What is the best way to identify an unfamiliar bird species I spot?
Make a note of key characteristics like colors, markings, size, beak shape, behaviors, location details, and habitat. Photos help documentation too. Consider range maps for possible species. Review bird ID guides to connect clues and confirm species.
What orange and black bird spotted in Colorado is the rarest species?
The Scott’s oriole has the most limited breeding range confined to small southwestern parts of the state. Its extreme habitat specificity also makes it harder to find compared to the other orange and black birds more widespread across diverse areas.
Do any orange and black birds found in Colorado migrate?
The Bullock’s oriole and western tanager migrate to wintering grounds in Mexico and the southwestern US while the red-winged blackbird and Scott’s oriole remain year-round residents in Colorado and surrounding regions.
What time of year am I most likely to see the different oranges and blackbirds?

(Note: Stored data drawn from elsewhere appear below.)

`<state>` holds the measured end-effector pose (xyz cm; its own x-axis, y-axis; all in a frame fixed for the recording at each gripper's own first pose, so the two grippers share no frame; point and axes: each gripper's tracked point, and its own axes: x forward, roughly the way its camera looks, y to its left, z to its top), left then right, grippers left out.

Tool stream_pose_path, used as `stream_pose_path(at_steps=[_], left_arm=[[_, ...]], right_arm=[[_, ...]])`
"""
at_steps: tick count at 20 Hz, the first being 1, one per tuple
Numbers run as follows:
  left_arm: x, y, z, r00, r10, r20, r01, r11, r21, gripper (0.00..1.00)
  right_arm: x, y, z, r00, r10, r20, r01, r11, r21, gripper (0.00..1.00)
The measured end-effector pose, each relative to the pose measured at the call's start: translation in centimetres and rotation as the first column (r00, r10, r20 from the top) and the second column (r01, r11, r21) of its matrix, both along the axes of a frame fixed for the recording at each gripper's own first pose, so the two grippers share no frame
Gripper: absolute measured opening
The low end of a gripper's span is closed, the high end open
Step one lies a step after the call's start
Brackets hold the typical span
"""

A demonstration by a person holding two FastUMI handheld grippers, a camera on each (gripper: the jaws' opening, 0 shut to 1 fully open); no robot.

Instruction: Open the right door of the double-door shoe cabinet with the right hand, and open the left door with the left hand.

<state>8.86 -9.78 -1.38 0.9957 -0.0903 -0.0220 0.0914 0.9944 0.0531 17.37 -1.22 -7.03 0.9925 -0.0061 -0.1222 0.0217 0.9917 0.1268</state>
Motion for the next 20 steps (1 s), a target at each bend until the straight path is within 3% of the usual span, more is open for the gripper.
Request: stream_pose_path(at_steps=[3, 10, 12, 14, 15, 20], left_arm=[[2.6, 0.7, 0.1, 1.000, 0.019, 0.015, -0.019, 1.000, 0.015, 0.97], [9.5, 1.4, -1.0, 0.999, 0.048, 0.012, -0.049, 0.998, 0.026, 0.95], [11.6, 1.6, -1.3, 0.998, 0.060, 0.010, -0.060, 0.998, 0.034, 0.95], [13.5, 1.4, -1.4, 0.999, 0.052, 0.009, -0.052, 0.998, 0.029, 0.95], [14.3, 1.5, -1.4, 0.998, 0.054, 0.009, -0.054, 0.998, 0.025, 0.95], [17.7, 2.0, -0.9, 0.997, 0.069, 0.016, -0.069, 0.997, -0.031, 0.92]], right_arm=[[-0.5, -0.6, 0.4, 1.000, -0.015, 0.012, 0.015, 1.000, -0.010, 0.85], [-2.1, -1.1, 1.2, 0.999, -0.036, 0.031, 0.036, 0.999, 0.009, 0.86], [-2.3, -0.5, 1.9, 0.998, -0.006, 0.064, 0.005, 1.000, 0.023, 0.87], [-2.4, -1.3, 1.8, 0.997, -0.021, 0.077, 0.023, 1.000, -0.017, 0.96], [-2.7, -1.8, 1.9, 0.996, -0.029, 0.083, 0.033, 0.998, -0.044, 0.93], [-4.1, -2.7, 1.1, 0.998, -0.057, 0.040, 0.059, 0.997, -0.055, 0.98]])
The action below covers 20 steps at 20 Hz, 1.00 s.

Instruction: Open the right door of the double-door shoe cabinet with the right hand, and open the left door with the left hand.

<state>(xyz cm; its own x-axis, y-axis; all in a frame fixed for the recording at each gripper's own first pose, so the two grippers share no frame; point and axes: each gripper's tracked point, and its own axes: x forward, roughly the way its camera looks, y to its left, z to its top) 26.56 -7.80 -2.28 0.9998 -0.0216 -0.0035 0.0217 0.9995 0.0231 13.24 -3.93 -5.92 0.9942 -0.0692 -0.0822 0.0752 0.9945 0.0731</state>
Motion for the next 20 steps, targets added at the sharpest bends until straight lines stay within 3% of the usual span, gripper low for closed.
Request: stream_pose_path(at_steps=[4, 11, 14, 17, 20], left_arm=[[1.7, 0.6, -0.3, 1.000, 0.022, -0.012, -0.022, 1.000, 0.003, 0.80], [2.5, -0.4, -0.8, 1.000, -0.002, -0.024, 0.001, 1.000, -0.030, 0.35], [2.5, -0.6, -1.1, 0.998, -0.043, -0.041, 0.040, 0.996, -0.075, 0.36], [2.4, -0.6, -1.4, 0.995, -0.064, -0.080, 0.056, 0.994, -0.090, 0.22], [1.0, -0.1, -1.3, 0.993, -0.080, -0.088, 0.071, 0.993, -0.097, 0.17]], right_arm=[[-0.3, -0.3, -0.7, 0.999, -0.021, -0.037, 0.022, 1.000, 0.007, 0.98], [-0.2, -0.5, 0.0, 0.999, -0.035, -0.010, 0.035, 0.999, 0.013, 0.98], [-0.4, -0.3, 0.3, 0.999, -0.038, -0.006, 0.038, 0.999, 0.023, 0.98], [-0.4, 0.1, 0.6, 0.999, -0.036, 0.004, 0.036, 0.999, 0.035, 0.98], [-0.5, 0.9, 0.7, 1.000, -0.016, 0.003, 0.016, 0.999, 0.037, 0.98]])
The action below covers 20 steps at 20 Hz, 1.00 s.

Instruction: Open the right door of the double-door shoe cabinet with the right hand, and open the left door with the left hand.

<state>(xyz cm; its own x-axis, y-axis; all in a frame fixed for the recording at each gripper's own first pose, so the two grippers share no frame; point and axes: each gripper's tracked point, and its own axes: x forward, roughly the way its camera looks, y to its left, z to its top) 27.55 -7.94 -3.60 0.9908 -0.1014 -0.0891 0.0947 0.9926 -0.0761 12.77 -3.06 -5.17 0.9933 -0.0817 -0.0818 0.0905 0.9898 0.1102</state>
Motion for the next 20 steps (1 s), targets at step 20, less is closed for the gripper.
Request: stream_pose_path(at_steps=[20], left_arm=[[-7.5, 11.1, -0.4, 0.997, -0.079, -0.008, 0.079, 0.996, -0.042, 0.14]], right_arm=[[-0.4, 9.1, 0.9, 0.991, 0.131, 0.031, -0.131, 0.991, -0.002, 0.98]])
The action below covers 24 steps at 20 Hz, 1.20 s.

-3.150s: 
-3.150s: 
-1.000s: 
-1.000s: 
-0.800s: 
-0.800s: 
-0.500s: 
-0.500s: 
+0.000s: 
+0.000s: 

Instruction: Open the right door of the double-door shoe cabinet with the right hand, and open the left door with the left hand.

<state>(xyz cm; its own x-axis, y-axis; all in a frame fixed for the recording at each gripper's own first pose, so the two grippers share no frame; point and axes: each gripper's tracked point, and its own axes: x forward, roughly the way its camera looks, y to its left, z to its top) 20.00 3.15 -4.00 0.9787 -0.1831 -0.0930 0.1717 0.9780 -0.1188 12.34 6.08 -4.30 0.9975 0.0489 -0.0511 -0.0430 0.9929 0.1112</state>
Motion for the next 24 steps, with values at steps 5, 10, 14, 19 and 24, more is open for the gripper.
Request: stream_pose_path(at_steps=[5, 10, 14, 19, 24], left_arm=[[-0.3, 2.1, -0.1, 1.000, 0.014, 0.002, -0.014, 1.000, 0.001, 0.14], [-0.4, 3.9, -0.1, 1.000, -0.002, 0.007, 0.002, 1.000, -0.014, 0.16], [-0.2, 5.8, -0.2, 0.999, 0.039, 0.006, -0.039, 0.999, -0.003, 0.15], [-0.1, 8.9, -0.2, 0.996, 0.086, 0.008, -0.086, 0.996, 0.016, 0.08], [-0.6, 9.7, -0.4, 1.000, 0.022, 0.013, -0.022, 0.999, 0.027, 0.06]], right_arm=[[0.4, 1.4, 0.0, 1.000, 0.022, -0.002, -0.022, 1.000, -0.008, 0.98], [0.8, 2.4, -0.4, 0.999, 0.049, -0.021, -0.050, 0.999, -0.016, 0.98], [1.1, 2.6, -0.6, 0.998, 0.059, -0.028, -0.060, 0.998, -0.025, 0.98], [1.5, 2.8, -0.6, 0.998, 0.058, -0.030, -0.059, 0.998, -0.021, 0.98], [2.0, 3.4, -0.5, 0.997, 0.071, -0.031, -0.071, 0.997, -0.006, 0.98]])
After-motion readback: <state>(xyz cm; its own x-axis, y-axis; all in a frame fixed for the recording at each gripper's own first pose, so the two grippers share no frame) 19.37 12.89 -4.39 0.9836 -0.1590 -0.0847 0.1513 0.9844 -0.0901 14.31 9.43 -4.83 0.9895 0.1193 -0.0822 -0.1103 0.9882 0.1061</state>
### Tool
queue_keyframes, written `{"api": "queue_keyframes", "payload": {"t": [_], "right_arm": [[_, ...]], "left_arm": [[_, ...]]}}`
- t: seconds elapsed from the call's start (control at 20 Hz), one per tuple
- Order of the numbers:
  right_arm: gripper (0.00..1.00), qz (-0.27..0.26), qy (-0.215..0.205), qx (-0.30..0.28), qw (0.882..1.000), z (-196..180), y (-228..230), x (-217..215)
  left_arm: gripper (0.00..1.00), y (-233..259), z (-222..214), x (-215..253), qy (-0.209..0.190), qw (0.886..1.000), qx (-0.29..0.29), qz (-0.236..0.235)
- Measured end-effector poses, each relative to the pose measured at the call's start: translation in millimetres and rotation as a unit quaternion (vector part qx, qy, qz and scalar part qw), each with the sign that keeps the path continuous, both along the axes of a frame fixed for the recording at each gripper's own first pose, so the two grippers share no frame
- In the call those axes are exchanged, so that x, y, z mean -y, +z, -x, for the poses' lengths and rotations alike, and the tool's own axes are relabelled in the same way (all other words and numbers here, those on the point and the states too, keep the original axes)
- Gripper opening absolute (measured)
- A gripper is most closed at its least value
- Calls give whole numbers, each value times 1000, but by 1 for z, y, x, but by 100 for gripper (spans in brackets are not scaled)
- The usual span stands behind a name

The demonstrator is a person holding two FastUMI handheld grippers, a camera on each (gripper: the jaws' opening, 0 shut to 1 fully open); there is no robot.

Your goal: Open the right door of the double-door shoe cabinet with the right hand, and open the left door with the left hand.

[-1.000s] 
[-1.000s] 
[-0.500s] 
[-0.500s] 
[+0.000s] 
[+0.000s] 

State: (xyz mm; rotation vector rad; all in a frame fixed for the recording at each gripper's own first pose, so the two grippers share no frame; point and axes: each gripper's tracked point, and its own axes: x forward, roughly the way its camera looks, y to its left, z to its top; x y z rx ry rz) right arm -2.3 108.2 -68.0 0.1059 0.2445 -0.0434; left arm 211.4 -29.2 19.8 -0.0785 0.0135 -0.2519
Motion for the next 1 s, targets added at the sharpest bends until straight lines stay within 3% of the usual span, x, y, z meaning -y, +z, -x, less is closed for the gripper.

The migratory Bullock’s oriole and western tanager arrive in Colorado in spring to breed over summer. Resident red-winged blackbirds and Scott’s orioles frequent the state spring through fall as well with potential year-round sightings.
Are any of the orange and black birds unique to Colorado?
No, all four species occupy broader ranges beyond Colorado alone. However, several do reach distribution edges within certain parts of Colorado, like the Scott’s oriole in limited southwest border areas. Habitat specificities also concentrate densities.